*WHAT TO WORK ON*.
Look through the lines below for the word "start", and copy every line that has it.

*STORED DATA*.
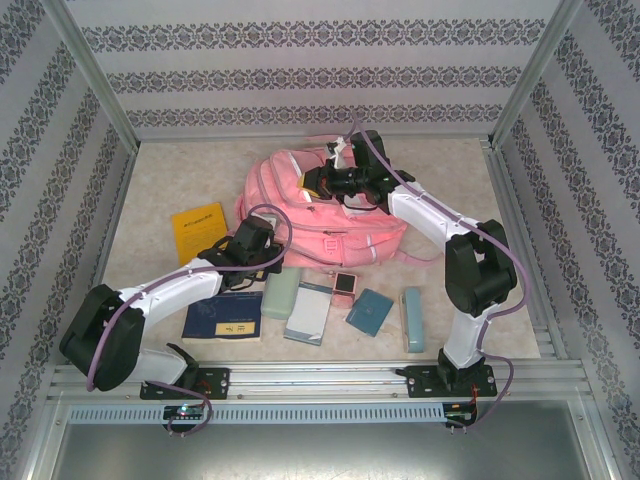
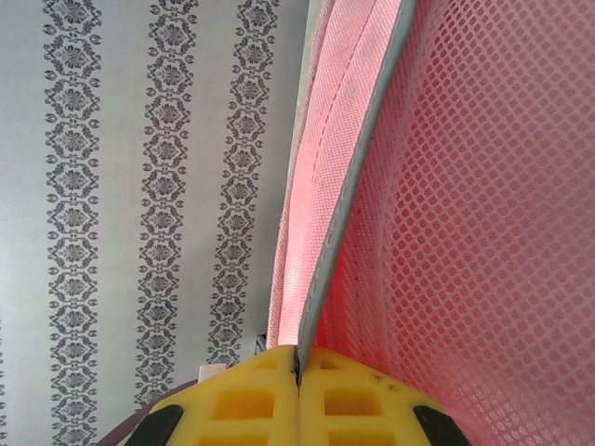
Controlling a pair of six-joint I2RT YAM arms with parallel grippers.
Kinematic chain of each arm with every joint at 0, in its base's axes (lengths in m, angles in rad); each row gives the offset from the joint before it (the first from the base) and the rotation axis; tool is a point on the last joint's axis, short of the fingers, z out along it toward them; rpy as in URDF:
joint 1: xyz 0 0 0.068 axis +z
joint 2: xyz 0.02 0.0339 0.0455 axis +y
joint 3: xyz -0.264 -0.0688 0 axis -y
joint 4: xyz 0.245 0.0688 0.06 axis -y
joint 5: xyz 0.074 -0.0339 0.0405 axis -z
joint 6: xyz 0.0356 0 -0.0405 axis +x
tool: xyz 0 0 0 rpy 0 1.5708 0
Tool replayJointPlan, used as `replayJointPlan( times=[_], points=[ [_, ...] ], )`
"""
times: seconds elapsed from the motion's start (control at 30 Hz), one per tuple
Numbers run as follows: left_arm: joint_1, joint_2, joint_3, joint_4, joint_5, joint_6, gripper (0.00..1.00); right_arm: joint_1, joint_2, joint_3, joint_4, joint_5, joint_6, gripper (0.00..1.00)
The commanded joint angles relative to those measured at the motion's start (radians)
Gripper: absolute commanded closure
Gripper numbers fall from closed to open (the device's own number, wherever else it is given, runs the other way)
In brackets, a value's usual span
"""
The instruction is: Pack the student bag
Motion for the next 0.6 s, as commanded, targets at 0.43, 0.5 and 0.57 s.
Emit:
replayJointPlan(
  times=[0.43, 0.5, 0.57],
  points=[
    [-0.025, 0.026, -0.020, 0.027, -0.033, -0.012, 0.85, -0.007, -0.032, 0.015, 0.121, -0.064, 0.027, 1.00],
    [-0.028, 0.026, -0.025, 0.025, -0.037, -0.015, 0.83, -0.008, -0.032, 0.014, 0.123, -0.064, 0.027, 1.00],
    [-0.030, 0.028, -0.027, 0.027, -0.041, -0.017, 0.82, -0.007, -0.032, 0.013, 0.127, -0.064, 0.030, 1.00]
  ],
)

*TASK ANSWER*.
times: seconds elapsed from the motion's start (control at 30 Hz), one per tuple
The commanded joint angles relative to those measured at the motion's start (radians)

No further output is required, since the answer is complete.